The denim jacket is perhaps the most striking object in the “Water Memories” exhibit at the Metropolitan Museum of Art in New York. It is a Wrangler knockoff with a red felt thunderbird at the back and blue beads along the sleeves.

The exhibit is all about water and the way it is represented in Native American art. What does a jacket have to do with water?

Patricia Norby Marroquin (curator of the exhibit) said that the thunderbird is sacred to the Anishinaabe. It actually symbolizes a thundercloud.

She explained that the beading is water droplets. Rick St. Germaine (19 years old) and his mother, Saxon St. Germaine (Wisconsin), added the thunderbird and beading to The Lac Courte Oreilles Band, Lake Superior Chippewa Indians.

Rick St. Germaine wore this jacket during the Native American occupation at the Winter Dam in Wisconsin, in the early 1970s. Norby saw the jacket at a small museum in midwestern Wisconsin and decided she needed it to be in the exhibit. She wanted to show different generations of Native Americans, and to examine their activism around water.

Norby is PurA(c?)pecha. Her family is from Pueblo, Mexico. She is the museum’s first curator for Native American art, and “Water Memories,” her first exhibition at the Met, is her first.

Sylvia Yount (curator of the American wing at the museum), said to Norby that “I think [the exhibition] beautifully reveals you indigenous and environmental approach.”

A few years back, Native American art was mixed with art from other countries like Africa, Southeast Asia, and South America. In 2017, Charles and Valerie Diker promised to loan the museum valuable gifts, donations, and loans from their collection.

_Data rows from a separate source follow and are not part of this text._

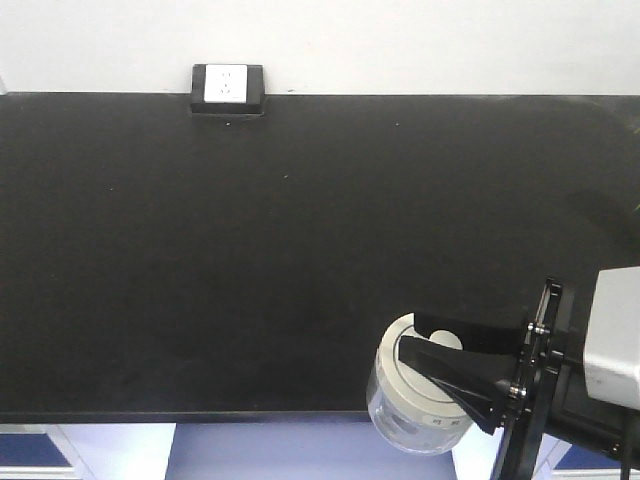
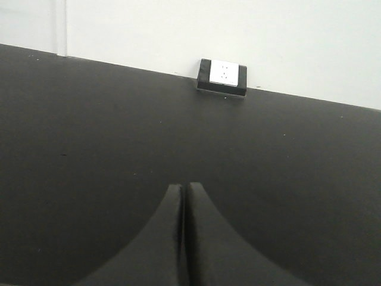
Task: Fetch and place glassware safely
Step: 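Hold the jar above the black bench top with the right gripper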
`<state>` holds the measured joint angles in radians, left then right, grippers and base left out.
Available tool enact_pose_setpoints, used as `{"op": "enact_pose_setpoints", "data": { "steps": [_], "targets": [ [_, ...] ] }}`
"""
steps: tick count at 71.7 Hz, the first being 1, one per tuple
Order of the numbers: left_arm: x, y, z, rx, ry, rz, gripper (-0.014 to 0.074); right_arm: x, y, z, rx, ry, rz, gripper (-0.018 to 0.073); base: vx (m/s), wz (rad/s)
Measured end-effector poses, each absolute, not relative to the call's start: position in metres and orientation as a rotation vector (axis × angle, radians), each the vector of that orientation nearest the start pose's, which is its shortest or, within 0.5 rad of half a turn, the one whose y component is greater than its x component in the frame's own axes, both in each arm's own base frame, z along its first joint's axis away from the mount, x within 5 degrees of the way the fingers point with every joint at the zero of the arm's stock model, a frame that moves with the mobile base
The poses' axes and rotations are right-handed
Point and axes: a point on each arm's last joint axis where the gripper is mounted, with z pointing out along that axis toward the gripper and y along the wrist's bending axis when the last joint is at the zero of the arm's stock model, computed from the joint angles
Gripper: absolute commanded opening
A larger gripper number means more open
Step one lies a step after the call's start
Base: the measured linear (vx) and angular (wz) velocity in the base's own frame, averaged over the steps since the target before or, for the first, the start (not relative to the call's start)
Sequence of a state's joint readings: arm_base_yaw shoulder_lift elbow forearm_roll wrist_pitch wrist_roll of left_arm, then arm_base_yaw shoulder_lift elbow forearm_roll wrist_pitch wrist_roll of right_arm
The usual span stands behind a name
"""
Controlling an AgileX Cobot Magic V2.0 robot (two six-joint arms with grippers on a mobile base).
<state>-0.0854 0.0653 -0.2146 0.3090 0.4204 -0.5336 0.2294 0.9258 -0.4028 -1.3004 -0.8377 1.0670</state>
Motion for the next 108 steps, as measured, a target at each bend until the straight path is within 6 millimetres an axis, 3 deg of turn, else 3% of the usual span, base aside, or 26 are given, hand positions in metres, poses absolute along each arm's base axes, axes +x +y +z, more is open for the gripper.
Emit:
{"op": "enact_pose_setpoints", "data": {
  "steps": [108],
  "targets": [
    [0.0492,0.0071,0.2451,-0.234,1.722,-0.139,-0.0007,0.1415,0.0999,0.2766,-0.86,1.505,0.769,-0.0001,0.04,0.0]
  ]
}}
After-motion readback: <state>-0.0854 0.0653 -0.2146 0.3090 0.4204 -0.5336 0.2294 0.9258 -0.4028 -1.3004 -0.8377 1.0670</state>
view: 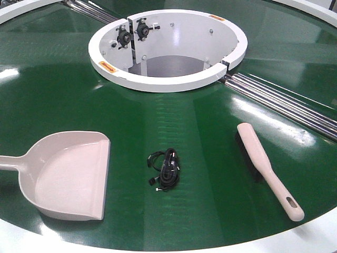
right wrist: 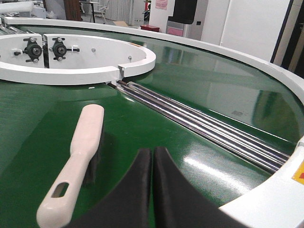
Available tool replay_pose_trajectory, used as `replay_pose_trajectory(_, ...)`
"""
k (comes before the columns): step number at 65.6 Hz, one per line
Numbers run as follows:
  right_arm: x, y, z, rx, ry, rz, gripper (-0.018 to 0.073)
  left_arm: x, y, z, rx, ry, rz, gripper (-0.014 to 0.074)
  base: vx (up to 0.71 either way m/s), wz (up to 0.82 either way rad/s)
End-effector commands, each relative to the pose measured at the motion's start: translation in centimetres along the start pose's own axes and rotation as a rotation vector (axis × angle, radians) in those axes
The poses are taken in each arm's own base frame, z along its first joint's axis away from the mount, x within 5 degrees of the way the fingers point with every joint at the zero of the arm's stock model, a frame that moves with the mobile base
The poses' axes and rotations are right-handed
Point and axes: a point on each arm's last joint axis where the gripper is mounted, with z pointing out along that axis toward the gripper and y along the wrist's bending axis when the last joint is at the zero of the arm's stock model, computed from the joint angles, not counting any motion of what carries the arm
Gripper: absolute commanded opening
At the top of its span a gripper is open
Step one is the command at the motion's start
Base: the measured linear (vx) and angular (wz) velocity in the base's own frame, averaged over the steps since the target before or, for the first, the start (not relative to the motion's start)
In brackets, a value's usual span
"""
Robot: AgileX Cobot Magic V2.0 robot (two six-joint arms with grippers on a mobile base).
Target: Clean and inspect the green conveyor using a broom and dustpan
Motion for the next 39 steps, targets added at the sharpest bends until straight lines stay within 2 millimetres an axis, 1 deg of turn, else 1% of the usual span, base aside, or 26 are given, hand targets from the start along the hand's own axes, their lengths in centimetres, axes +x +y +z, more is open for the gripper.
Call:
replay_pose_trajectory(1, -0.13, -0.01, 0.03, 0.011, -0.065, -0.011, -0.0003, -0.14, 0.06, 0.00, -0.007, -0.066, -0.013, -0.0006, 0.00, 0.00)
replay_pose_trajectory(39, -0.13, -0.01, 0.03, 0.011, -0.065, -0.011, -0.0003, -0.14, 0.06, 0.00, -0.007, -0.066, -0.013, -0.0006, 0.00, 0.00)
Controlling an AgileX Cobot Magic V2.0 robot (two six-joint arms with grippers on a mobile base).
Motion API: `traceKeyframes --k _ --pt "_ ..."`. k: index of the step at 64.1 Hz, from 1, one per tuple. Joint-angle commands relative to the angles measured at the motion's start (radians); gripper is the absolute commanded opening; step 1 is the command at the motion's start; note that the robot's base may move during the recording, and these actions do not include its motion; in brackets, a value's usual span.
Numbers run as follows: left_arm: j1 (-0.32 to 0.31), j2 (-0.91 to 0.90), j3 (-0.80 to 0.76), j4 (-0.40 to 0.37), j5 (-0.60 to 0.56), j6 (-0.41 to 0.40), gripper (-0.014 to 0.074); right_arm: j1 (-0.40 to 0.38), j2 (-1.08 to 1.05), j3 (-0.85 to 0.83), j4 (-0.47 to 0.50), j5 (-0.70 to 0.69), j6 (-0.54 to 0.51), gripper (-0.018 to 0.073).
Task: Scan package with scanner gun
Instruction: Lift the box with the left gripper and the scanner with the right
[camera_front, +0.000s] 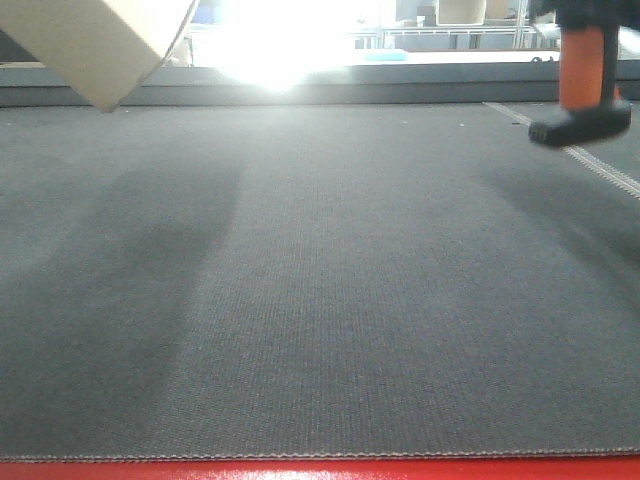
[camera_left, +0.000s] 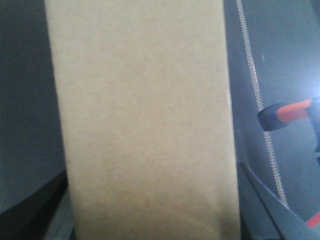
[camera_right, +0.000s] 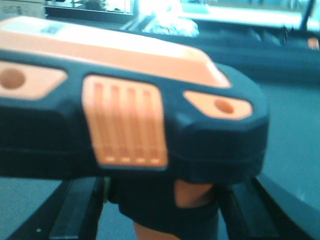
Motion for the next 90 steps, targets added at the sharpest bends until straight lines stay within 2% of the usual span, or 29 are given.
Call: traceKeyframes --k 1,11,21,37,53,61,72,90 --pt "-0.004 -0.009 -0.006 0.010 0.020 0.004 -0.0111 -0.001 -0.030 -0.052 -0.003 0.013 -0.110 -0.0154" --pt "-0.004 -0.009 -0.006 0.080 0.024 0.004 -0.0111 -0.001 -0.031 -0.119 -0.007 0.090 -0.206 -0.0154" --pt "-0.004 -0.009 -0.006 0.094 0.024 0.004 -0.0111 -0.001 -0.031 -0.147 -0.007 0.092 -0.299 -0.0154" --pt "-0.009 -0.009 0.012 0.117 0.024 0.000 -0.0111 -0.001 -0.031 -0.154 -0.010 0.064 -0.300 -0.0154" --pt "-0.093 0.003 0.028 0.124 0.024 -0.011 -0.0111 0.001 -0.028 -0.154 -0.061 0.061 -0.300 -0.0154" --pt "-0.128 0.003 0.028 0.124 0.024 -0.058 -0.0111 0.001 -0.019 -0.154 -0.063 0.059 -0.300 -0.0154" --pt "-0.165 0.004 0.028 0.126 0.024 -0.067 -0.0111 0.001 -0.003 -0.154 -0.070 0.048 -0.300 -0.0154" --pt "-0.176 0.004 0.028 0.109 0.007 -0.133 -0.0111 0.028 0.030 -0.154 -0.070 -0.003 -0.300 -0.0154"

The museum’s Native American art was moved to the American Wing, Yount stated.

“Water Memories” is an accompaniment to the intricately-beaded clothing, and other objects in “Art of Native America”. But Water Memories tells a story.

Norby stated, “As you look through the exhibition, you’ll see that we are creating a current. A stream of stories and memories.”

This exhibit explores water’s multiple uses, including for fishing, travel, ritual, and play. It also highlights the political nature of water. American power companies have built dams on tribal land. A Cara Romero photograph shows two Native Americans submerged in water. According to the website, they are “still suspended in a drowned environment.” A documentary-style video by Cannupa Hanska Luger also shows a group of water protectors holding their mirrored shields on the Standing Rock Reservation. It is a giant water snake that they glide through the snow.

She said that Norby’s scholarship in art history is rooted in environmental activism. Her research has been focused on the connection between agriculture, fine art and water rights in Southwest. She said that although the Met may not have considered a political perspective before, it is something she has been doing for a while.

Norby stated, “I want people leave understanding that all of us have a responsibility to protect freshwater resources.” “That we all have close ties to water and that we cannot survive without it.”

Each object is connected to water in one way or another. The glass lamps were once filled with oil from whales. The intricate baskets were made by soaking the reeds into water. The exhibit is not anthropological, but it is fine arts. There are many beautiful, provocative objects in the museum. Fritz Scholder’s triptych of a beach scene with a sinister, black angel at its center, Truman T. Lowe’s canoe frame, and a pile with what appears to be hollow, shiny whale teeth on a dock.

Because of its personal nature, this piece by Shinnecock artist Courtney M. Leonard is a favorite of Norby. She also loves the aesthetics of these teeth.

“They glow. They’re beautiful. They’re pearlescent. Because of their smooth texture, you almost want to touch them,” she explained. She laughed. “But we highly suggest that people not do that here in the museum.”